On another side of the memorial appears the inscription:
- THE FIRST DIVISION UNITED STATES ARMY OPERATING UNDER THE X FRENCH CORPS CAPTURED THE TOWN OF CANTIGNY ON MAY 28 1918 AND HELD IT AGAINST NUMEROUS COUNTERATTACKS.
French translations of these inscriptions appear on the opposite sides of the monument.
A First Division Monument located along the road ½ mile southeast of Cantigny is one of five erected by the First Division itself in 1919. The names of the dead in the vicinity of Cantigny are engraved on the bronze plates. The monument is like a small concrete shaft, surmounted by a carved eagle of stone.
In the center of Cantigny, a small monument was dedicated in 2005 by the McCormick Foundation to commemorate the participation of Colonel Robert R. McCormick in the historic 1st Battalion, 5th Field Artillery, the oldest American military unit on continuous active duty (dating back to the American Revolutionary War), then part of the First Division. In 1960, the McCormick Foundation opened the Cantigny War Memorial of the First Division, where materials from Chicago veterans were then collected.

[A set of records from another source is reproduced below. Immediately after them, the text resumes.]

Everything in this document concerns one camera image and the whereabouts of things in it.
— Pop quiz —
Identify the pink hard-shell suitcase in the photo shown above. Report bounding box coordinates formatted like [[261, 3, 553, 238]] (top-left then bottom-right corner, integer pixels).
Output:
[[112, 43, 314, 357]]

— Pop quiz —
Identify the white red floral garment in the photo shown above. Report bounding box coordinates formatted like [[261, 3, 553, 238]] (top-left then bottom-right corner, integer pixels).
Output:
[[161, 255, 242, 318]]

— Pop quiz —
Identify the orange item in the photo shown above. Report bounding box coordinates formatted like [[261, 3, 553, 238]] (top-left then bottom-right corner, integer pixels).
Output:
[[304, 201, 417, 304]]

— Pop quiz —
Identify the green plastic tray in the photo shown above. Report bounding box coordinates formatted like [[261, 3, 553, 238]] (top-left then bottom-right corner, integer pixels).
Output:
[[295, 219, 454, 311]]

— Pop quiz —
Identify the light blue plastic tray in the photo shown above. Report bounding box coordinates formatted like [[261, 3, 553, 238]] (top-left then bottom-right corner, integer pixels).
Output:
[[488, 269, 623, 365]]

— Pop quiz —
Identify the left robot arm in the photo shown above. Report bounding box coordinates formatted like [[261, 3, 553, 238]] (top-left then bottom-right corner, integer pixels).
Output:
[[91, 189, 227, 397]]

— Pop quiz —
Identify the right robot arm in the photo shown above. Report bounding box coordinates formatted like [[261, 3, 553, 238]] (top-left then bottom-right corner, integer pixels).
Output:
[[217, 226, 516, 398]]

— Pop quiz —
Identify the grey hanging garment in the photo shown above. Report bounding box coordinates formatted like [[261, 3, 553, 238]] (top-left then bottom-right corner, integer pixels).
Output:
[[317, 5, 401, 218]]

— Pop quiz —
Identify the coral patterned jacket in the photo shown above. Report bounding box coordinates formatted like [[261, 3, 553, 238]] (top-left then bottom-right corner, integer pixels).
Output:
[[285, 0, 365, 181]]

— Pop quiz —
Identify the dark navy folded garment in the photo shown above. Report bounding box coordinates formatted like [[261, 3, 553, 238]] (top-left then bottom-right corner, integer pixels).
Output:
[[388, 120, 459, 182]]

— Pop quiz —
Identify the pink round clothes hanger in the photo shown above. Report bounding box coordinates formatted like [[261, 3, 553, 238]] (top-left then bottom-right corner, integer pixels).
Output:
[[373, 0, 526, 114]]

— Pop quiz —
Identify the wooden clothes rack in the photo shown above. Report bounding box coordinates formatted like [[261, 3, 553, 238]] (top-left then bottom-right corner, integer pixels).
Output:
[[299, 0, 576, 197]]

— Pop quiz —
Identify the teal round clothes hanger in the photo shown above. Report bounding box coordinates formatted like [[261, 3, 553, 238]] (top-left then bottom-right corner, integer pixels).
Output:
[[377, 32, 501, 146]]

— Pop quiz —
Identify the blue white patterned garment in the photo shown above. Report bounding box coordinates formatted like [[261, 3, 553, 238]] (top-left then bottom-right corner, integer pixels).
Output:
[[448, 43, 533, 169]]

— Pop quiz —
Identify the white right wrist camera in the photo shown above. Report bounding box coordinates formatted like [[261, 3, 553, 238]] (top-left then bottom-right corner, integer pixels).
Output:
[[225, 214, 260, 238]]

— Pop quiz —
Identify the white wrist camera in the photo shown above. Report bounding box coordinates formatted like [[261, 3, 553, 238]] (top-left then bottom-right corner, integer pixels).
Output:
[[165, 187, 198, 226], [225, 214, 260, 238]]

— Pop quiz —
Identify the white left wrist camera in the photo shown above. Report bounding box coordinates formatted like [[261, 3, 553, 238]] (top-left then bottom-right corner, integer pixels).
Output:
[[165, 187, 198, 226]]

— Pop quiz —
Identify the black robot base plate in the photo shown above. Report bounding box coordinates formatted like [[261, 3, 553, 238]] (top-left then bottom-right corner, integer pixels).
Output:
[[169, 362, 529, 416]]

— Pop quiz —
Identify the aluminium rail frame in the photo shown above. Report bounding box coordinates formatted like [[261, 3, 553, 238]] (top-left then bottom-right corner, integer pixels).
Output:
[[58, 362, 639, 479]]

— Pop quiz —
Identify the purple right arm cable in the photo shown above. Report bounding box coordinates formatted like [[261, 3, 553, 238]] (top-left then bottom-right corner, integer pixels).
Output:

On May 28, 2008, the 90th anniversary of the Battle of Cantigny, the McCormick Foundation and the Association of the 28th Infantry Regiment dedicated the statue "The Lion of Cantigny," an original bronze work by Stephen Spears depicting a doughboy of the regiment advancing through the village. The 28th Infantry was the assault regiment in the First Division's attack, the first major US battle of World War I. The regimental coat of arms is based on the lions in the heraldic arms of Picardy, where Cantigny is; the regiment's nickname is Black Lions.